===== Input data

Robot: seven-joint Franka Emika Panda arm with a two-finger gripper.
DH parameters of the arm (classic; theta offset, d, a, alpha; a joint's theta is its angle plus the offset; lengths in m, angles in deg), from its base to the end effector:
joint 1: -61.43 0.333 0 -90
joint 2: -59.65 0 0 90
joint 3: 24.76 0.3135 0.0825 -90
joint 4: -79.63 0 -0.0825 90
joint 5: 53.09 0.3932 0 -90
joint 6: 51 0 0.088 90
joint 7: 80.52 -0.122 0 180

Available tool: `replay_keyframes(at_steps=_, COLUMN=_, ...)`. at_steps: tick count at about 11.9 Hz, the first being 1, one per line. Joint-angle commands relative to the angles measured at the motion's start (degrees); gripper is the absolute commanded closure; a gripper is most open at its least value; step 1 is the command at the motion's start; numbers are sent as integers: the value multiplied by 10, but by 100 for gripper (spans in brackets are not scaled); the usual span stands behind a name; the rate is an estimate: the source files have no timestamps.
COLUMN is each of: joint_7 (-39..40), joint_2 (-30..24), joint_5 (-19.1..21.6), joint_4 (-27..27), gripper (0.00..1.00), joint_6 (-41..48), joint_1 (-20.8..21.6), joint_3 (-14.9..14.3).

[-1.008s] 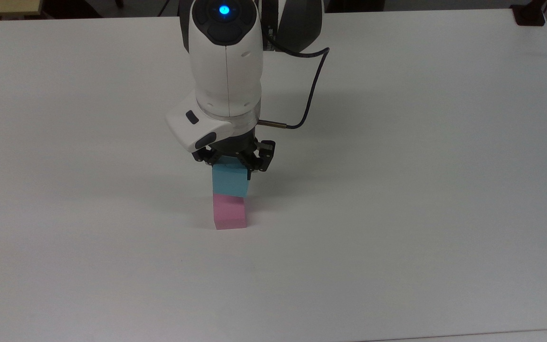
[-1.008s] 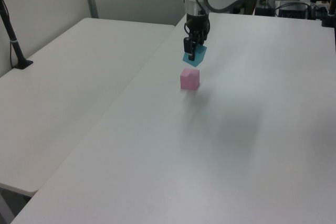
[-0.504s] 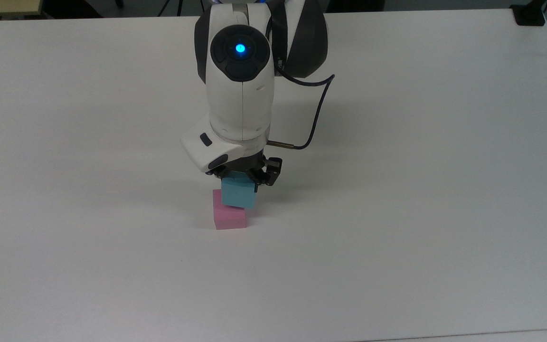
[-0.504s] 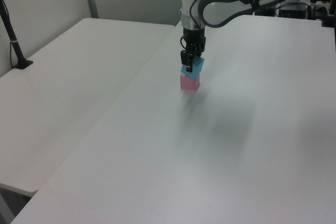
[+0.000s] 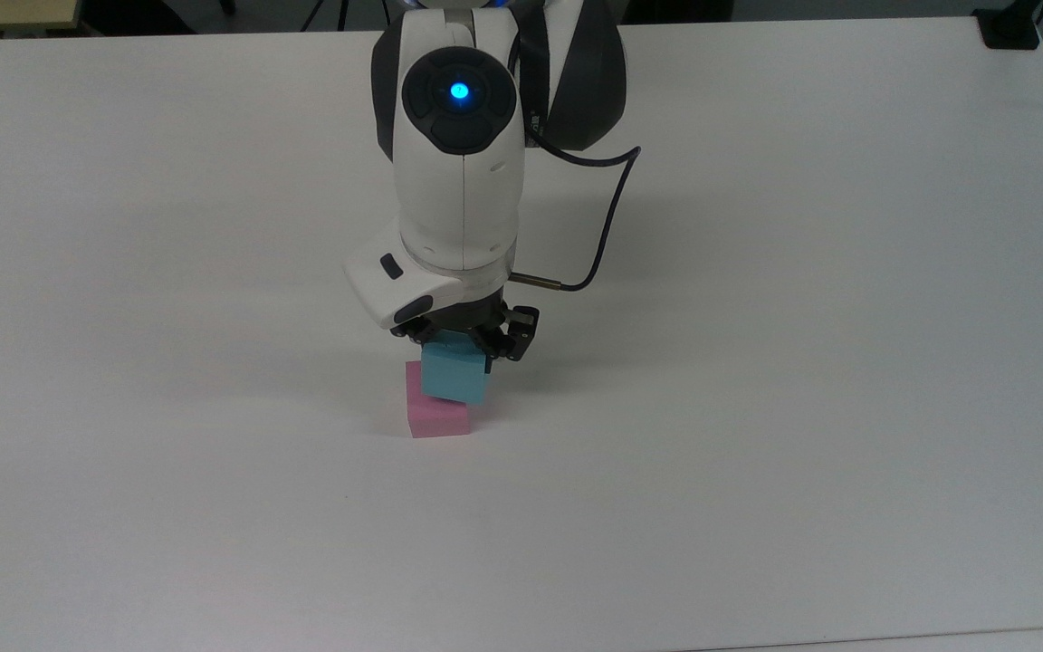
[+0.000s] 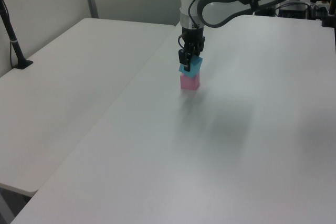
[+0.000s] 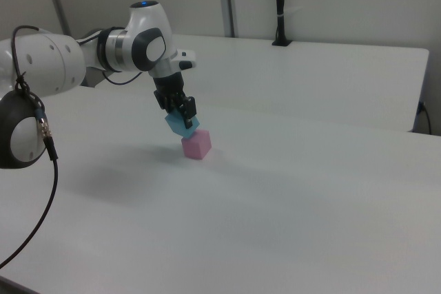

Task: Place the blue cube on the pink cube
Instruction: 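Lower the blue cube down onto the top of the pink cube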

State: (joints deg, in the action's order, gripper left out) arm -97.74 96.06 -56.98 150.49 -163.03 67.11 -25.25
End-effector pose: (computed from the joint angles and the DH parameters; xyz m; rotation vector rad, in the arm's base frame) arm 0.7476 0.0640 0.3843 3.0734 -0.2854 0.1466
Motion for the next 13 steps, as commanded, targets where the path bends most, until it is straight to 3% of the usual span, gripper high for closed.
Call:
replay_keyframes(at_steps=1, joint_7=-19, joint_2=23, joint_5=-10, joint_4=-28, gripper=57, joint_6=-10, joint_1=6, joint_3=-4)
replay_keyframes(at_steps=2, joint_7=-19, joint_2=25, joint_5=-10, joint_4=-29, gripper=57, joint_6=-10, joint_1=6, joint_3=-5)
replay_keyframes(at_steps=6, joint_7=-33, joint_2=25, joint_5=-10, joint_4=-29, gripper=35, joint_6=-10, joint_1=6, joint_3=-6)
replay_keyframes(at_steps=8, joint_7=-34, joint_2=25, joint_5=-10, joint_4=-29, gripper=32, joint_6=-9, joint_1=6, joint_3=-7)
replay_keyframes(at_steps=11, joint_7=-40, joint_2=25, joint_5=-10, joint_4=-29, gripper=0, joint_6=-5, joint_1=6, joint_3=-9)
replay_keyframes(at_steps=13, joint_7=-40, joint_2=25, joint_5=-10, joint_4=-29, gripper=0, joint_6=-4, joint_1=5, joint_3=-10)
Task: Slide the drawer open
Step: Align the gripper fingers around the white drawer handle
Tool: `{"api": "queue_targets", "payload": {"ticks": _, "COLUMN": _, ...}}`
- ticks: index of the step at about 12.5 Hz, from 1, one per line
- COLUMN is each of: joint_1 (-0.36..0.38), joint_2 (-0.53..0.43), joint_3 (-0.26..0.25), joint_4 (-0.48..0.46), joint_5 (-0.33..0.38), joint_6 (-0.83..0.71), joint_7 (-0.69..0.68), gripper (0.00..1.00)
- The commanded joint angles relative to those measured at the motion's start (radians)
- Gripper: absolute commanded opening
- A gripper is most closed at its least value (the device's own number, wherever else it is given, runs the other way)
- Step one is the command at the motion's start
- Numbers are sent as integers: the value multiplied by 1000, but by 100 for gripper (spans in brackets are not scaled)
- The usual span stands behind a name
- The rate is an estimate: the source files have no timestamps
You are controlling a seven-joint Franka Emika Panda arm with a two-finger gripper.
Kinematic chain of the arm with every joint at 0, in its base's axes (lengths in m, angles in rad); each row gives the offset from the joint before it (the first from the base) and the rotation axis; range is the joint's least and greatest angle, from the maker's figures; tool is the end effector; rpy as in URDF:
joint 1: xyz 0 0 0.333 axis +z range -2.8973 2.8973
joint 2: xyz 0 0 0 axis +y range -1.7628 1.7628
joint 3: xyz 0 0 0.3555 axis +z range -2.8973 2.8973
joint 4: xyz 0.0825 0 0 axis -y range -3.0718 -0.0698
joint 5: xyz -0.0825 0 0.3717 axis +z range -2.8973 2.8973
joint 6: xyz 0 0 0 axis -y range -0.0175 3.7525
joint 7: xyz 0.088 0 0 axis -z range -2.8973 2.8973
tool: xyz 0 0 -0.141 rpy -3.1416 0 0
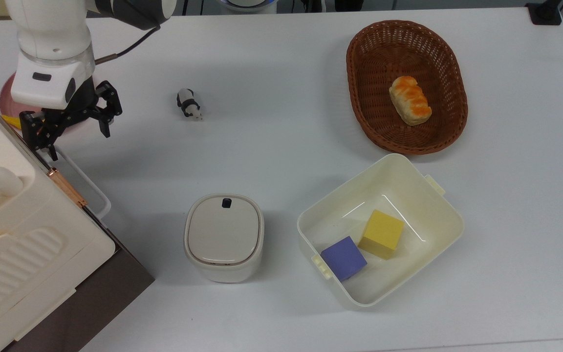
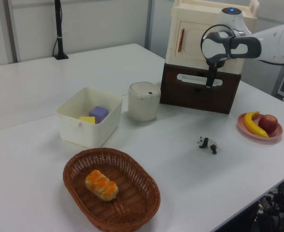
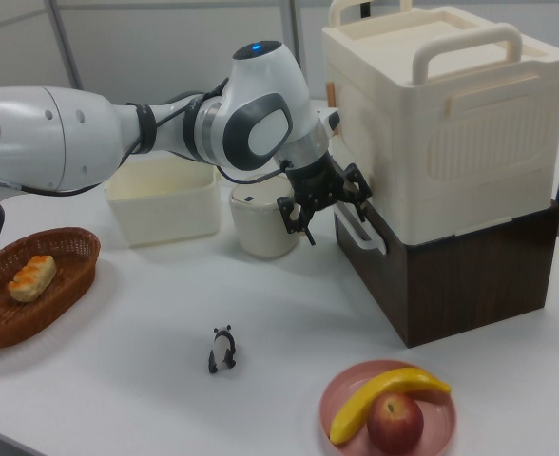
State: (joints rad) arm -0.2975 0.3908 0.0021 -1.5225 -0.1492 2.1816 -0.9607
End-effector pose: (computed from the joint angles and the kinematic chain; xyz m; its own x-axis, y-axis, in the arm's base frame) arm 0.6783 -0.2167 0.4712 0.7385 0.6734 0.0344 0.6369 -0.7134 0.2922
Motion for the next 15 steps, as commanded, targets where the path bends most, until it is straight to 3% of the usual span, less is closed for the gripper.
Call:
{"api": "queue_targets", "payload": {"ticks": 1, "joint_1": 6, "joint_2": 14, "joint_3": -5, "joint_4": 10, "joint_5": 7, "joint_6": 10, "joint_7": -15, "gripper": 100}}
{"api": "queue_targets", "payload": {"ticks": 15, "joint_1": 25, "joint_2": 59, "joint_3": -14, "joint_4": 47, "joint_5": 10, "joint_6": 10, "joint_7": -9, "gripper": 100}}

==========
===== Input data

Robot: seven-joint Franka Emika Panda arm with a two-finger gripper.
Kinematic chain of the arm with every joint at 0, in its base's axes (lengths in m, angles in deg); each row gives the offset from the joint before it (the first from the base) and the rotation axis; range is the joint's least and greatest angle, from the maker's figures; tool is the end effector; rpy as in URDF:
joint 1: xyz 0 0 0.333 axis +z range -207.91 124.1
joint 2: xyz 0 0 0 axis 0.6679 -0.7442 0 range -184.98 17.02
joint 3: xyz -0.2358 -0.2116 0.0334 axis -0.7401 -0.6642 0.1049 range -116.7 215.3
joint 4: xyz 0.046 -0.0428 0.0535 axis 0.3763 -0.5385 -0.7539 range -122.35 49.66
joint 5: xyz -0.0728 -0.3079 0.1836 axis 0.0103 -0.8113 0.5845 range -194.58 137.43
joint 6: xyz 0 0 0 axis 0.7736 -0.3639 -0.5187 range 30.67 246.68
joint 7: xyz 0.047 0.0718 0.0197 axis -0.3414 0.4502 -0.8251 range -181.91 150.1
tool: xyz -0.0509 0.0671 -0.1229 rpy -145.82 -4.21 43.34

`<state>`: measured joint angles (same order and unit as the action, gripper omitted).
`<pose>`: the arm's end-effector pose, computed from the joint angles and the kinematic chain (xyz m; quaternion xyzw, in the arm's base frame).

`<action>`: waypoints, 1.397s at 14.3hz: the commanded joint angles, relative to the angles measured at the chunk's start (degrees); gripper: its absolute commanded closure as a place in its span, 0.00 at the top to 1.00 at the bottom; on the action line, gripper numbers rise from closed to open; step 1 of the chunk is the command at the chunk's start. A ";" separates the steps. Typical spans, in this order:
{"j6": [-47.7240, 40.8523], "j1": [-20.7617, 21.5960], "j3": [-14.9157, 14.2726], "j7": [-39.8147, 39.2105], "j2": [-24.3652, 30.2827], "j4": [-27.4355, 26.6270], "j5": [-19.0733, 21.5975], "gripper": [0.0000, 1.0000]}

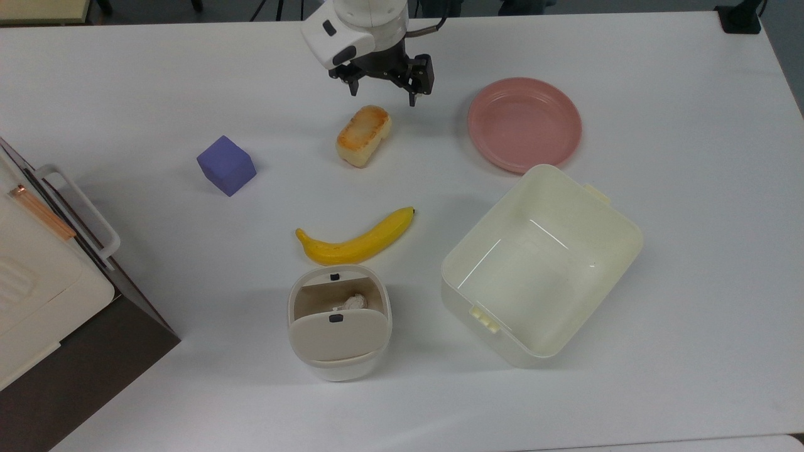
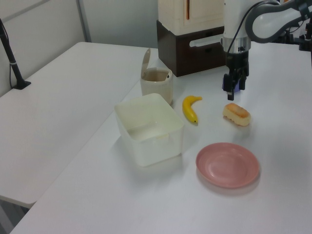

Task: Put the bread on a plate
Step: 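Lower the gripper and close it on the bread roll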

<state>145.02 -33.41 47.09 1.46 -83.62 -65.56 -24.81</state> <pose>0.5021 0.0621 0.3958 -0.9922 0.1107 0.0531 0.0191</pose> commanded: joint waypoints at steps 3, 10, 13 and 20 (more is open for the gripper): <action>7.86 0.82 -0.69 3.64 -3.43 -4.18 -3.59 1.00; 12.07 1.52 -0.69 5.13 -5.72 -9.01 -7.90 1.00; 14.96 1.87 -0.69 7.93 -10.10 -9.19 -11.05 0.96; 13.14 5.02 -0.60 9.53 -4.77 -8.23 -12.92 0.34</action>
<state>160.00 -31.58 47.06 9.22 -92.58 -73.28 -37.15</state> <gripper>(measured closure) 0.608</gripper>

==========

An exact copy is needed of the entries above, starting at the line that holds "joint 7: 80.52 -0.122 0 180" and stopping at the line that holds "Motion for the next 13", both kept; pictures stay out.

joint 7: 80.52 -0.122 0 180

Available tool: `replay_keyframes(at_steps=_, COLUMN=_, ...)`. at_steps: tick count at about 11.9 Hz, the first being 1, one per line. Joint-angle commands relative to the angles measured at the motion's start (degrees); gripper is the absolute commanded closure; a gripper is most open at its least value; step 1 is the command at the motion's start; numbers are sent as integers: the value multiplied by 10, but by 100 for gripper (spans in brackets are not scaled); the usual span stands behind a name; the rate is an estimate: the source files have no timestamps.
COLUMN is each of: joint_7 (-39..40), joint_2 (-30..24), joint_5 (-19.1..21.6), joint_4 (-27..27), gripper (0.00..1.00), joint_6 (-41..48), joint_1 (-20.8..21.6), joint_3 (-14.9..14.3).

[-1.008s] 
[-1.008s] 
[-0.504s] 
[-0.504s] 
[+0.000s] 
[+0.000s] 
[+0.000s] 

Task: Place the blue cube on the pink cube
Instruction: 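Lower the blue cube down onto the top of the pink cube
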
State: (joints deg, in the action's order, gripper left out) arm -97.74 96.06 -56.98 150.49 -163.03 67.11 -25.25
End-effector pose: (computed from the joint angles and the DH parameters; xyz m; rotation vector rad, in the arm's base frame) arm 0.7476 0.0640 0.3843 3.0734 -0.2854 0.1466
Motion for the next 13 steps, as commanded, targets where the path bends most, until it is straight to 3% of the usual span, gripper high for closed.

Nothing else is part of this exercise.